No new trial for 78-year-old Tobago man

File photo
File photo

A 78-year-old Tobago man who was sentenced to 18 months in prison for allegedly being part of a lynch mob and who, along with two other men tied up a suspected arsonist, will not face a new trial.

On Wednesday, Justices of Appeal Alice Yorke-Soo Hon and Vasheist Kokaram allowed the appeal of Carlston Lyne and agreed there will not be a new trial.

There were two other men convicted with him for the April 9, 2008, offence of malicious wounding, but one of them is currently in a coma while the other has since died, the judges were told.

At the appeal, Lyne’s attorney John Heath argued the magistrate wrongly exercised her discretion by refusing to grant an adjournment sought by defence counsel to call a witness – a police officer who allegedly gave Lyne the go-ahead to “bring in” the suspected arsonist – and time to prepare a closing address.

Heath said the magistrate limited herself to certain parameters in deciding not to grant the adjournment to give the defence time to bring its witness.

He pointed to the magistrate’s reasons that a matter can only be adjourned if the court needed to read the notes (of evidence) or check a point of law. Heath said if those were the parameters of the magistrate, the exercise of discretion was not done judicially.

“That shows an inflexibility.”

He also argued Lyne was robbed of a fair opportunity to be properly heard by the magistrate not granting an adjournment for him to “marshal the evidence and provide legal authorities” in a closing statement.

The State, represented by assistant DPP Sabrina Dougdeen-Jaglal, did not resist the appeal, agreeing that the intended defence witness was an important one for the defence.

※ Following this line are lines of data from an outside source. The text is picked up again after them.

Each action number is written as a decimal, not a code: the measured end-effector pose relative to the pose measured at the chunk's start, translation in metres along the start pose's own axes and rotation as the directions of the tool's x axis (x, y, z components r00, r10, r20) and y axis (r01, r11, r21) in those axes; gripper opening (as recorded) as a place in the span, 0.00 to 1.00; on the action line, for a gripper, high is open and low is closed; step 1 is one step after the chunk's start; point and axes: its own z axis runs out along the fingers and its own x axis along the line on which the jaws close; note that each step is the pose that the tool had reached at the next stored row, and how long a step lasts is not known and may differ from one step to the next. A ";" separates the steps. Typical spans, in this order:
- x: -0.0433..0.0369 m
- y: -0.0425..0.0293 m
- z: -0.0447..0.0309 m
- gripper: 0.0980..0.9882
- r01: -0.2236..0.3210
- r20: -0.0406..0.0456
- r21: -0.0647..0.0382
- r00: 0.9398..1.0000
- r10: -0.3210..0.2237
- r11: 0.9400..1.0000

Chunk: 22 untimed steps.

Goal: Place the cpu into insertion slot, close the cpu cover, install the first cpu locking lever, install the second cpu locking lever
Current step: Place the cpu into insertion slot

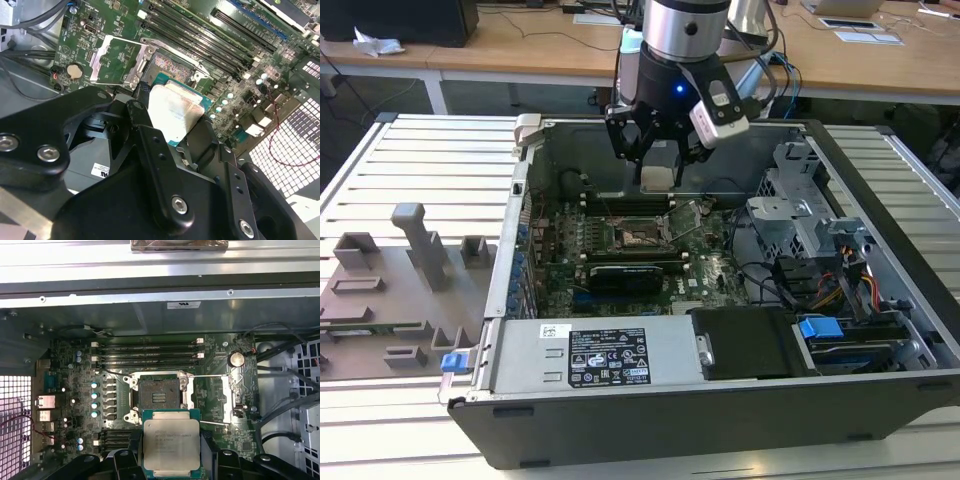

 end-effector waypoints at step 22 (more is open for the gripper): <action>-0.0001 -0.0007 0.0075 0.50 0.000 0.000 0.000 1.000 0.000 1.000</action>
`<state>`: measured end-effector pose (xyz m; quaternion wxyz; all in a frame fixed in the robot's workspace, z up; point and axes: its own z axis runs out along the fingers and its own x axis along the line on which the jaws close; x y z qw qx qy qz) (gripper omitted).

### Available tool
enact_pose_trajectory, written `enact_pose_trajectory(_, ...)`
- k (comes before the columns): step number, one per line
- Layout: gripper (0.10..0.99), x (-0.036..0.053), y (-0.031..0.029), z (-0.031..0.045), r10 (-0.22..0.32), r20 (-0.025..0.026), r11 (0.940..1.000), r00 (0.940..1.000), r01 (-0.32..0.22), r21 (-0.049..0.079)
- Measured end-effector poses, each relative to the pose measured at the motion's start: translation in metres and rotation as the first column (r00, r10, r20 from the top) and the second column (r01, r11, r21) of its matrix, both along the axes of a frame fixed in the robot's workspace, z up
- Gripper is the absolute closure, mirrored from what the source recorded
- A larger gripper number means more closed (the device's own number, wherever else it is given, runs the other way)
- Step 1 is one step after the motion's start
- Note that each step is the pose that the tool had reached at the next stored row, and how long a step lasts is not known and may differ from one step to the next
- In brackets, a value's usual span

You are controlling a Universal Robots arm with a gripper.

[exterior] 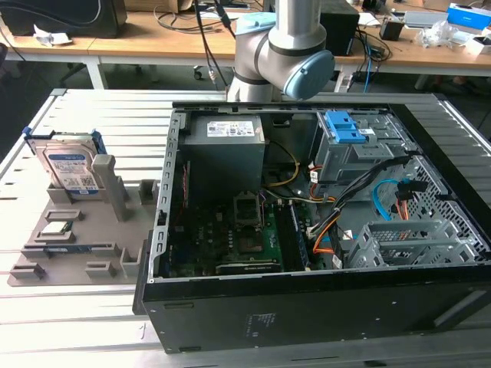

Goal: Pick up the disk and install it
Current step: 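Pick up the disk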

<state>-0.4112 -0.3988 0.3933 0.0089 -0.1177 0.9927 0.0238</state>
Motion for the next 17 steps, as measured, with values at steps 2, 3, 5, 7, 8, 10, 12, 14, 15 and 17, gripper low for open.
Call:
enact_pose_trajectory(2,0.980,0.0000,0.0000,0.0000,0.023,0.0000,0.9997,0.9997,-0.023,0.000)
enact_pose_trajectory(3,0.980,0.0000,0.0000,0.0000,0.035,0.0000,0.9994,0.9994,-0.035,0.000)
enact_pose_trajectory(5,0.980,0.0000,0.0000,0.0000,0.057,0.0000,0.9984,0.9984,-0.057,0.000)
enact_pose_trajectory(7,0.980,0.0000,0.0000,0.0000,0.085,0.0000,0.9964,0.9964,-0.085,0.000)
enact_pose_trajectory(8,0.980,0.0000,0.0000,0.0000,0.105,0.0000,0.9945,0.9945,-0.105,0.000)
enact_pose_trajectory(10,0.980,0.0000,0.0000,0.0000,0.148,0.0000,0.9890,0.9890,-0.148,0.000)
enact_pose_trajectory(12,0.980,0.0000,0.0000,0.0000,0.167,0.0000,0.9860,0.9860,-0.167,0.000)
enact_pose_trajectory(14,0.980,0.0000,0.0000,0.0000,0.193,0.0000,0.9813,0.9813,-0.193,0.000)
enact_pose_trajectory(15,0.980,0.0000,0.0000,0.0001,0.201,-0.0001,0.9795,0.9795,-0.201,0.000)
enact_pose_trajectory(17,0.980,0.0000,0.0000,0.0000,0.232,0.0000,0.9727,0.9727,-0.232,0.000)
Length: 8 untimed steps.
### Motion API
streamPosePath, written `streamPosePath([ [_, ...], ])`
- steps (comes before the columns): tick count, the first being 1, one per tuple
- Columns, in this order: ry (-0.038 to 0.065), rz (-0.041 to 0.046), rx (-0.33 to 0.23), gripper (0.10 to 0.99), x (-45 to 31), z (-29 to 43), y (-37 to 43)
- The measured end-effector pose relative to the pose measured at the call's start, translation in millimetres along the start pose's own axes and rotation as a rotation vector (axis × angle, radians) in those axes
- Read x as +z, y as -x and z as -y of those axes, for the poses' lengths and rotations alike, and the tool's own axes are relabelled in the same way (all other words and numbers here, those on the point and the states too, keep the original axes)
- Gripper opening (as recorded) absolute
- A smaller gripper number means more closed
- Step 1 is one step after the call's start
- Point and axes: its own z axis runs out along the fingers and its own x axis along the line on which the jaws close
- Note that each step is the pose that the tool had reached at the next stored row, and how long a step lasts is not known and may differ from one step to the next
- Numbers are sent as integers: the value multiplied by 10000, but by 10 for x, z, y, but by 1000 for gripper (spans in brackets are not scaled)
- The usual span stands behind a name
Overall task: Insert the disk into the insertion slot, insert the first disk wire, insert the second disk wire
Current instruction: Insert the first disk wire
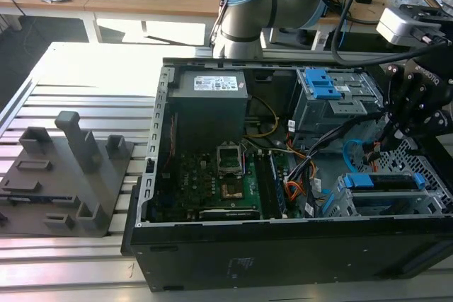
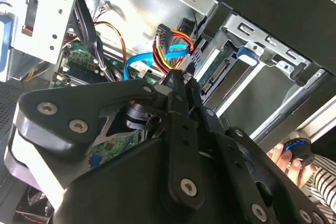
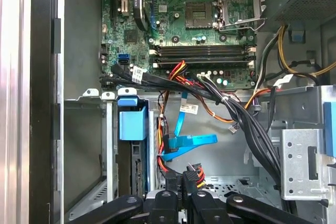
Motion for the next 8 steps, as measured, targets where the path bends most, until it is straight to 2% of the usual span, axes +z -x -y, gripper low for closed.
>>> streamPosePath([
  [5,4,0,1,165,0,32,-20],
  [8,5,1,-1,165,6,36,-89],
])
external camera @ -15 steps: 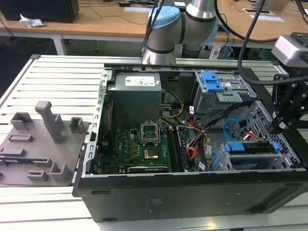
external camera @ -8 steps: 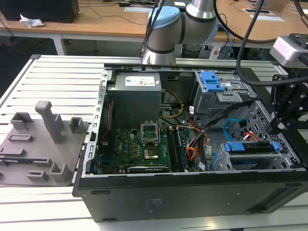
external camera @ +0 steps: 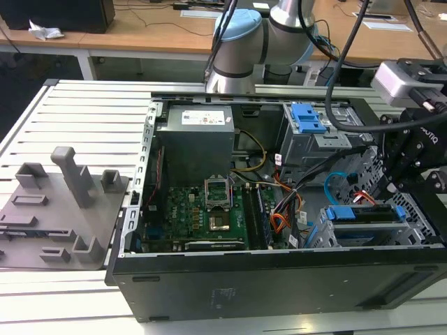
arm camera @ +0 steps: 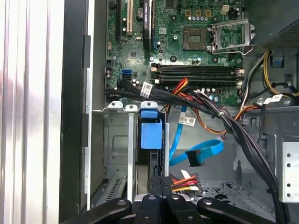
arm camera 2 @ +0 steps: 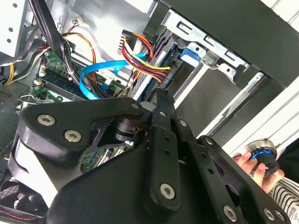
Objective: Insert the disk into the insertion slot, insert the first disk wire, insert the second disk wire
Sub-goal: 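Insert the first disk wire, then insert the second disk wire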
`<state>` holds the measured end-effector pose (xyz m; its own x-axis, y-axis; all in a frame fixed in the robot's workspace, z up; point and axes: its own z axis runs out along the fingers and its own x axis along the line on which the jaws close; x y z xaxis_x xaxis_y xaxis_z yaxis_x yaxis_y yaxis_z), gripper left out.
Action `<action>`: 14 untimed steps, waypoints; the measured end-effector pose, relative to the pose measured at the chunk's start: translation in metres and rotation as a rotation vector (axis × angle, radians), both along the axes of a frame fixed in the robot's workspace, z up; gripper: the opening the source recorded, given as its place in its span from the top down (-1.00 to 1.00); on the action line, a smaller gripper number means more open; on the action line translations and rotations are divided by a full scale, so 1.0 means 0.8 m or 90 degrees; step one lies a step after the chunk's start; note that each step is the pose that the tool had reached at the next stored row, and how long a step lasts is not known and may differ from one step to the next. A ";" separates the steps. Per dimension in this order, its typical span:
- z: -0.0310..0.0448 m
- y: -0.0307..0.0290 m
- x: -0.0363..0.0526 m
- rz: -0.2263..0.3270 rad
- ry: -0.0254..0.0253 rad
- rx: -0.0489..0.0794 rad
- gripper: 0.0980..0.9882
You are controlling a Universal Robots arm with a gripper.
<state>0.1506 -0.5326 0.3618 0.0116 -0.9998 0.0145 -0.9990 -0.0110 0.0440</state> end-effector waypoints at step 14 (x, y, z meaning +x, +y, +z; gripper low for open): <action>-0.0029 0.0000 -0.004 0.000 0.0000 0.000 0.98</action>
<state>0.1475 -0.5326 0.3594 0.0116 -0.9998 0.0145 -0.9990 -0.0110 0.0440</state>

She urged the judges to consider where the trial was at that point after all three men gave evidence.

“Progress had been made in the matter… The (trial) time was not spent badly, and granting the adjournment would not be improper.”

She also said the witness the defence wanted to call, as a police officer, would have had to get permission to attend court and would have needed the authorisation to bring with him a certain book; presumably a station or pocket diary.

Dougdeen-Jaglal agreed that the denial to grant the requests for an adjournment was unreasonable.

In their ruling, Soo Hon said of the five grounds of appeal filed by Lyne, the first ground of the refusal to grant the adjournment being detrimental to a fair hearing, concerned them the most.

She pointed out that while the matter had come up for hearing 13 times and had been fixed for trial for five of those occasions within a year, it was “somewhat unfair” of the magistrate to deny Lyne the opportunity to get a summons for his witnesses while criticising him for not having the kind of evidence the police officer could have given.

“Taking all the factors into account the magistrate also said she would adjourn the matter to properly study the case but denied counsel the opportunity to properly prepare an address when the evidence closed.

“He may not have had a fair trial.”

Emphasising that trial attorneys must be better prepared, Soo Hon said the court felt constrained and also took into account that both Lyne and the State argued the same points, “agreeing with each other.”

It was alleged that Lyne and the two other men were part of a “lynch mob” and in a setting of “vigilante” justice tied up a man to take him to the police station in Roxborough.

It was the men’s defence that they were displaying community spirit by helping the police apprehend the suspected arsonist who was also said to be “mentally disturbed” and had been terrorising the village.